Transcribe the full listing with no word altered.
Start of COLLECTED MATERIAL
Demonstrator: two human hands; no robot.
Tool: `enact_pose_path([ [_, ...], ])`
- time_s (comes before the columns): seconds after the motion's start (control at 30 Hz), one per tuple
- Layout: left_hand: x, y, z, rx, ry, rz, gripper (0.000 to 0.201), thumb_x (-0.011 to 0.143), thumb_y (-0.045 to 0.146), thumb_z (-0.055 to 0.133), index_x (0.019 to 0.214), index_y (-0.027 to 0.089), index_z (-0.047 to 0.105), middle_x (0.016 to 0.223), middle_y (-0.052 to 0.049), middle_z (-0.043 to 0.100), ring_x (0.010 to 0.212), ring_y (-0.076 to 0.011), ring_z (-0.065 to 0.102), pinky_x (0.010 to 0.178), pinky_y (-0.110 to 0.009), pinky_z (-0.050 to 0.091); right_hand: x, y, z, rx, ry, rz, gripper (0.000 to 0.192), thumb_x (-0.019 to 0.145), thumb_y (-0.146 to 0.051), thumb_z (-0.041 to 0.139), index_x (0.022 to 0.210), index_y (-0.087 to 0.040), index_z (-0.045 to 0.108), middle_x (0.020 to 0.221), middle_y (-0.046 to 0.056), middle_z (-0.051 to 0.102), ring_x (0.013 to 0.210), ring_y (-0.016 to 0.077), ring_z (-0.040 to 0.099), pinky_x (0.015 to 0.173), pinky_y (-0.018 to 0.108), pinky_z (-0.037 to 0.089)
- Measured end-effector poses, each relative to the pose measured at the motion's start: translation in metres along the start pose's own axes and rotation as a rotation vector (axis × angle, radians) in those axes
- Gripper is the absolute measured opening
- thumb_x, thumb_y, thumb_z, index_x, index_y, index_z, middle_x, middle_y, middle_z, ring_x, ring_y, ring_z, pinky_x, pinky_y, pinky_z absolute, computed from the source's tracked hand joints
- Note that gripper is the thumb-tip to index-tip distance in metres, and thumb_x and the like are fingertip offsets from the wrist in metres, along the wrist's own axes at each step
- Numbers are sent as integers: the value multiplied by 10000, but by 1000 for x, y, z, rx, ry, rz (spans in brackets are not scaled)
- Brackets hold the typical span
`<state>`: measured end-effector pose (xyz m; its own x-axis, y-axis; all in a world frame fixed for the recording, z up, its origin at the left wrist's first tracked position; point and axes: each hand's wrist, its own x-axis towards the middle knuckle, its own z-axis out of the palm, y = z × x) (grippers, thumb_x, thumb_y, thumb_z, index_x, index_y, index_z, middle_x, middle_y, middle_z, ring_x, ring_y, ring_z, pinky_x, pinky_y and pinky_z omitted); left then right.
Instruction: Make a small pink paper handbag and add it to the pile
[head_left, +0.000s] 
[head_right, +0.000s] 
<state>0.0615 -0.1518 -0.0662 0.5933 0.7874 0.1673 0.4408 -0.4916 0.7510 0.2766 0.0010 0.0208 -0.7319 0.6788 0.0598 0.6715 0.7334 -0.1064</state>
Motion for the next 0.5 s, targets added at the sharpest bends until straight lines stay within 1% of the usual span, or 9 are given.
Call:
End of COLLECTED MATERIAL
EXERCISE ANSWER:
Demonstrator: two human hands; no robot.
Tool: `enact_pose_path([ [_, ...], ])`
- time_s (comes before the columns): seconds after the motion's start (control at 30 Hz), one per tuple
- Layout: left_hand: x, y, z, rx, ry, rz, gripper (0.000 to 0.201), thumb_x (-0.011 to 0.143), thumb_y (-0.045 to 0.146), thumb_z (-0.055 to 0.133), index_x (0.019 to 0.214), index_y (-0.027 to 0.089), index_z (-0.047 to 0.105), middle_x (0.016 to 0.223), middle_y (-0.052 to 0.049), middle_z (-0.043 to 0.100), ring_x (0.010 to 0.212), ring_y (-0.076 to 0.011), ring_z (-0.065 to 0.102), pinky_x (0.010 to 0.178), pinky_y (-0.110 to 0.009), pinky_z (-0.050 to 0.091); right_hand: x, y, z, rx, ry, rz, gripper (0.000 to 0.192), thumb_x (-0.019 to 0.145), thumb_y (-0.146 to 0.051), thumb_z (-0.041 to 0.139), index_x (0.022 to 0.210), index_y (-0.087 to 0.040), index_z (-0.045 to 0.108), middle_x (0.020 to 0.221), middle_y (-0.046 to 0.056), middle_z (-0.051 to 0.102), ring_x (0.013 to 0.210), ring_y (-0.016 to 0.077), ring_z (-0.040 to 0.099), pinky_x (0.015 to 0.173), pinky_y (-0.018 to 0.108), pinky_z (-0.037 to 0.089)
- Measured end-effector poses, each relative to the pose measured at the motion's start: translation in metres along the start pose's own axes and rotation as a rotation vector (axis × angle, radians) in those axes
- Gripper is the absolute measured opening
- thumb_x, thumb_y, thumb_z, index_x, index_y, index_z, middle_x, middle_y, middle_z, ring_x, ring_y, ring_z, pinky_x, pinky_y, pinky_z absolute, computed from the source's tracked hand joints
- Note that gripper is the thumb-tip to index-tip distance in metres, and thumb_x and the like are fingertip offsets from the wrist in metres, along the wrist's own axes at each step
- Numbers are sent as integers: the value multiplied by 10000, but by 1000 for x, y, z, rx, ry, rz (spans in brackets are not scaled)
- Brackets hold the typical span
`<state>`: measured end-effector pose (xyz m; its own x-axis, y-axis; all in a world frame fixed for the recording, z up, its origin at the left wrist's first tracked position; point and axes: each hand's wrist, its own x-axis towards the middle knuckle, its own z-axis out of the palm, y = z × x) (grippers, thumb_x, thumb_y, thumb_z, index_x, index_y, index_z, middle_x, middle_y, middle_z, ring_x, ring_y, ring_z, pinky_x, pinky_y and pinky_z omitted); left then right.
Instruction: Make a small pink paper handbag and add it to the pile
[head_left, +0.000s] 
[head_right, +0.000s] 
<state>0.0615 -0.1518 -0.0662 0.5933 0.7874 0.1673 0.4408 -0.4916 0.7510 0.2766 0.0010 0.0208 -0.7319 0.6788 0.0598 0.6715 0.7334 -0.1064</state>
Motion for the next 0.5 s, targets added at the sharpest bends until straight lines stay within 1% of the usual span, or 9 are given.
Call:

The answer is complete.